Deputy Attorney General Jamie Gorelick said at the weekly Justice Department news briefing the agency was attempting to meet the demands in the subpoena without compromising its criminal probe into the affair.
A Senate Judiciary subcommittee is set to open hearings next week on Ruby Ridge, which together with the disastrous 1993 raid on the Branch Davidian religious compound in Waco, Texas, has fueled anti-government views of militia groups.
Five FBI officials have been suspended as a result of the shootout, in which the wife of white separatist leader Randy Weaver was accidentally killed by an FBI sharpshooter. In addition, Weaver's 14-year-old son and a federal marshal were killed in the August 1992 siege.

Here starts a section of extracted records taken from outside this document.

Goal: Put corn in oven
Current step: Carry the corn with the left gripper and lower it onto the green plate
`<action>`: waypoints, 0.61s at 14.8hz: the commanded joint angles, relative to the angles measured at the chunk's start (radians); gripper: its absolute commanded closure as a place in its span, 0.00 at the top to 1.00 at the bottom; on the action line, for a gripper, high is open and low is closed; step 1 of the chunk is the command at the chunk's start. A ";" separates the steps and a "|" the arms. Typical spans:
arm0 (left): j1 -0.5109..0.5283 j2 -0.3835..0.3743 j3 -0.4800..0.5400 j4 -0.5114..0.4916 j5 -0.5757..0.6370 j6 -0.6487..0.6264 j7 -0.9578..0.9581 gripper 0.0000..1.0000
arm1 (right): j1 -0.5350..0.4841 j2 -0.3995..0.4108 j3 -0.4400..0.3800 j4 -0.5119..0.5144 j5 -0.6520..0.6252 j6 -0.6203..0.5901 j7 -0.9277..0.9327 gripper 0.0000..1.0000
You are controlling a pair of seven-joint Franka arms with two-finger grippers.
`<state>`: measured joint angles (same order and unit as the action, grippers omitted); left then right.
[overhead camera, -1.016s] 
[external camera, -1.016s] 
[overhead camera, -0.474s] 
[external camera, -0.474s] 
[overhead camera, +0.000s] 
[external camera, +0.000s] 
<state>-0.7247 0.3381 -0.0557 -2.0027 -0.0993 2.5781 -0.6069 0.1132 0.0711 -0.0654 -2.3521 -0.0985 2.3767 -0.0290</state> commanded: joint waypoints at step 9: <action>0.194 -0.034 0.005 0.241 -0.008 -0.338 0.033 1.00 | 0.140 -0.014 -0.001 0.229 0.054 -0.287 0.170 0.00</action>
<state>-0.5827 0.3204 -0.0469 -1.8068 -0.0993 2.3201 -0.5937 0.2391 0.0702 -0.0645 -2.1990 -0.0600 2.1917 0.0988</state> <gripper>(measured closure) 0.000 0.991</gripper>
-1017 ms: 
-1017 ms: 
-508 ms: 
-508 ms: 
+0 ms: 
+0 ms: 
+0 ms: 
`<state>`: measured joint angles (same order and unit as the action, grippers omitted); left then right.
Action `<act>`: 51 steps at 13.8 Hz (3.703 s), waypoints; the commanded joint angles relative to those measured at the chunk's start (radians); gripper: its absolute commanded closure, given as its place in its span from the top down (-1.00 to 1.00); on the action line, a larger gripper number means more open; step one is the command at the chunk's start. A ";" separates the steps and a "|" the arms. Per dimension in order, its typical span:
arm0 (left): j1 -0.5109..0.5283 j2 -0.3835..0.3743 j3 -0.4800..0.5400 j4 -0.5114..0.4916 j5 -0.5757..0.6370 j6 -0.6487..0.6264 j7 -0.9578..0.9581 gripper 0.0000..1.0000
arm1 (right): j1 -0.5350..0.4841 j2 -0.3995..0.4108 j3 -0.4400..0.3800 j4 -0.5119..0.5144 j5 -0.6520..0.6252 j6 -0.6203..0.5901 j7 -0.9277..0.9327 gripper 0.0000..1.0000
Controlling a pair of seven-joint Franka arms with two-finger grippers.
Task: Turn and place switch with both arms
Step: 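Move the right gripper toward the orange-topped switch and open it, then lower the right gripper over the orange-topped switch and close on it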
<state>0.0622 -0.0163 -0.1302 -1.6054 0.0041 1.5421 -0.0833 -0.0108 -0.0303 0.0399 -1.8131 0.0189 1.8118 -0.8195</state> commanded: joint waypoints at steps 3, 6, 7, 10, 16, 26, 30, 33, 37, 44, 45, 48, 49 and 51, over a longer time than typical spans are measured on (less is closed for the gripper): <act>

The Justice Department has begun a criminal probe into allegations that FBI officials lied or destroyed documents during internal inquiries into the incident and the FBI's use of an unprecedent ``shoot-on-sight'' policy.
The hearings, scheduled to last several weeks, will be chaired by Sen. Arlen Specter, a candidate for the Republican presidential nomination.
Department officialas said the sweeping subpoena had been served Aug. 17 and demanded 12 broad categories of documents as well as other materials.
Department spokesman Carl Stern told reporters the agency this week sent to the subcommittee more than 50 audiotapes and videotapes, including some electronic surveillance tapes made by federal agents, and six boxes of documents.
But he said FBI officials and prosecutors still had to go through as many as 60 boxes of documents in determining what can be turned over to the panel without jeopardizing the investigation.
Gorelick said the Justice Department wanted to accomodate the subcommittee so the hearings can go forward without hurting the investigation.
But she repeated the Justice Department would have preferred that Specter delay the hearing until the criminal probe had been completed -- a position he has rejected.